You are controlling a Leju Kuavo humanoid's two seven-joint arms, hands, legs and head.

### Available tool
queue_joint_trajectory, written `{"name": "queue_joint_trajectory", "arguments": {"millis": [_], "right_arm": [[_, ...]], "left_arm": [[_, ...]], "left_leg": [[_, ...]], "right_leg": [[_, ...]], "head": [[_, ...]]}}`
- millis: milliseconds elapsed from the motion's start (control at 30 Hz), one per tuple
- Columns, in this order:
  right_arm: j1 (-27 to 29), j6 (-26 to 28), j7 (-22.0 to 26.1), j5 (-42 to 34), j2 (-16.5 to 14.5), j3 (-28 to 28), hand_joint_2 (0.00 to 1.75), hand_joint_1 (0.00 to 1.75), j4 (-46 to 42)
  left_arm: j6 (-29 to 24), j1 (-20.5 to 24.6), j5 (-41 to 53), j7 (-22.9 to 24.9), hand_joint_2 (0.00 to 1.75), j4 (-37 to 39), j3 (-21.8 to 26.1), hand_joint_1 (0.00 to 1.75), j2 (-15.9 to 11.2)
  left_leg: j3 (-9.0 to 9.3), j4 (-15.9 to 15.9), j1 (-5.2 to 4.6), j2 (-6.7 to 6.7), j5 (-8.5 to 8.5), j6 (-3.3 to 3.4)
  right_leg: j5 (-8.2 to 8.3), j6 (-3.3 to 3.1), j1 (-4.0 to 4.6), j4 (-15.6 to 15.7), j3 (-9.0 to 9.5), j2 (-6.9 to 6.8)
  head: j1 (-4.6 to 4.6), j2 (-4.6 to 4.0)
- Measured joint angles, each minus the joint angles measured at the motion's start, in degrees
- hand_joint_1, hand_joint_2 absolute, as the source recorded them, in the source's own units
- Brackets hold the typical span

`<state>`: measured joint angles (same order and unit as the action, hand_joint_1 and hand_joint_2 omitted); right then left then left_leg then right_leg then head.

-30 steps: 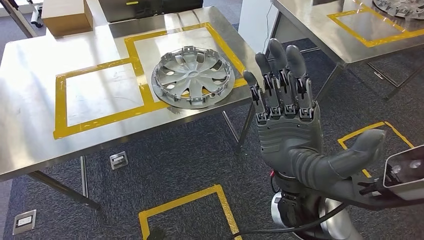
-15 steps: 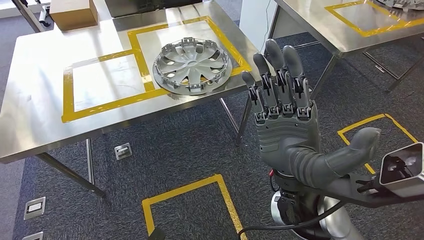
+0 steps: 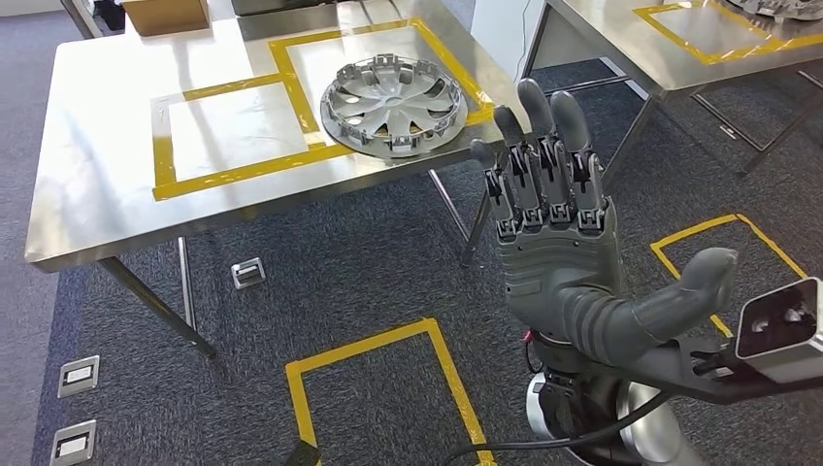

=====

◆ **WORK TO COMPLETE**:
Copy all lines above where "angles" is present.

◆ **TASK RESULT**:
- Measured joint angles, each minus the joint angles measured at the motion's start, in degrees
`<state>`: measured joint angles (same order and unit as the action, hand_joint_1 and hand_joint_2 omitted); right then left then left_leg then right_leg then head.

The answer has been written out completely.